E-Mail file attachment using MIME

Published on: February 8, 2001
Last Updated: February 8, 2001

E-Mail file attachment using MIME

Published on: February 8, 2001
Last Updated: February 8, 2001

The classes presented in this article extend those described in “SMTP MFC Classes” to handle messages using the Multipurpose Internet Mail Extensions (MIME) protocol.

MIME is an e-mail message protocol (described in RFCs 1521 and 1522) that allows messages to incorporate non-text content while still remaining compliant with RFC 822.

This non-text content could be embedded audio or video, an “external” message (meaning the content is not stored in the message itself, but at an external location), or one or more binary file attachments.

Not all of these content types are supported by the classes in this article, but you can easily extend them to do so.

How MIME Works

RFC 822 describes a generic message format, and specifies some standard header information. It says almost nothing about the body of the messages, except that it is a chunk of ASCII text.

MIME takes advantage of that by superimposing a format for the body text, and it also defines some header lines of its own.

The neat thing is that since the body is still just a chunk of text, it doesn’t break any rules established by RFC 822.

This means that any RFC 822-compliant transport system can handle MIME messages without modification.

The transport system expects a message to have a chunk of 7-bit text, and MIME messages happily oblige them.

The transport system neither knows, nor has reason to care, that lines 50 through 700 of the text chunk actually represent an executable file.

For that matter, it doesn’t care that the chunk of text in a non-MIME message represents the English sentence “Attack at dawn”.

As far as a mail server transporting the message is concerned, it’s all just a bunch of 7-bit characters to send up the chain.

Of course, the receiving clients of the message do care because that chunk of text has to be converted back into a binary file.

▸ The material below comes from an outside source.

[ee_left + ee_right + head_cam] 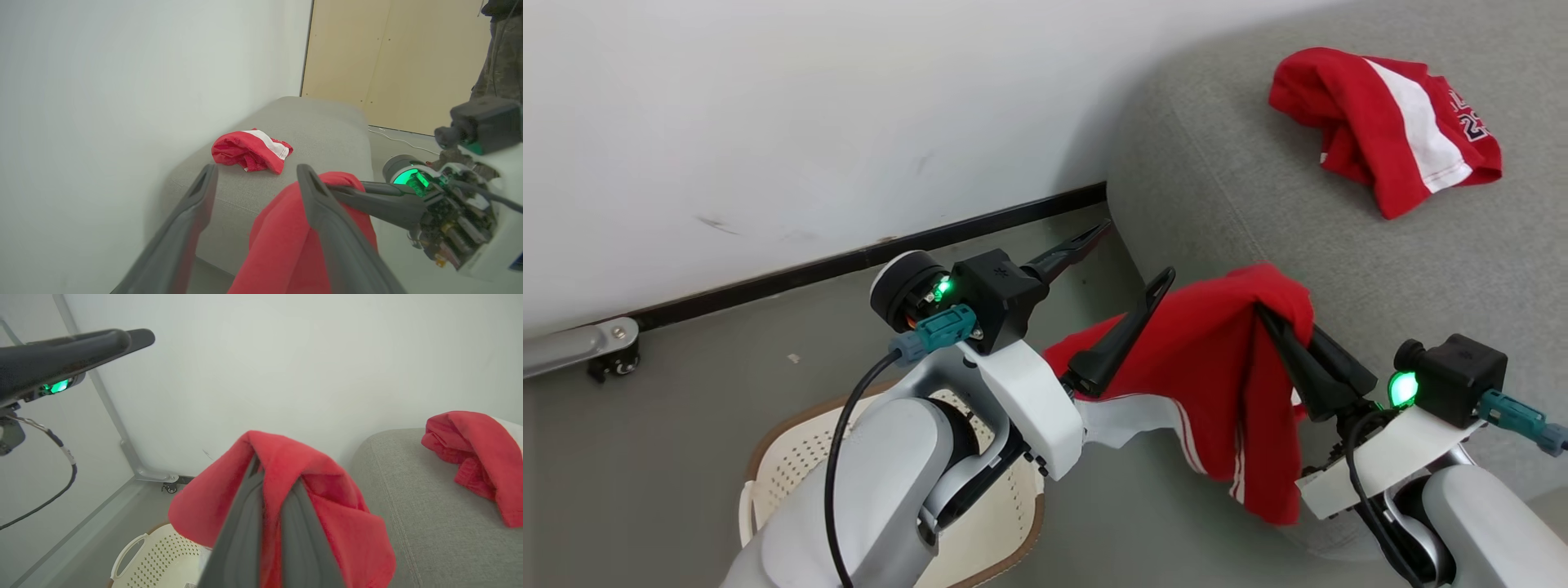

They can do this only if they know about the format of the message, i.e., only if they are MIME-compliant mail readers.

MIME Headers

MIME defines five additional header lines that inform the receiving client about how the body should be interpreted.

HeaderMeaning
Content-TypeSpecifies the type of data contained in the message
Content-Transfer-EncodingSpecifies how the data is converted into 7-bit text
MIME-VersionIndicates the MIME compliance level to which the message is encoded.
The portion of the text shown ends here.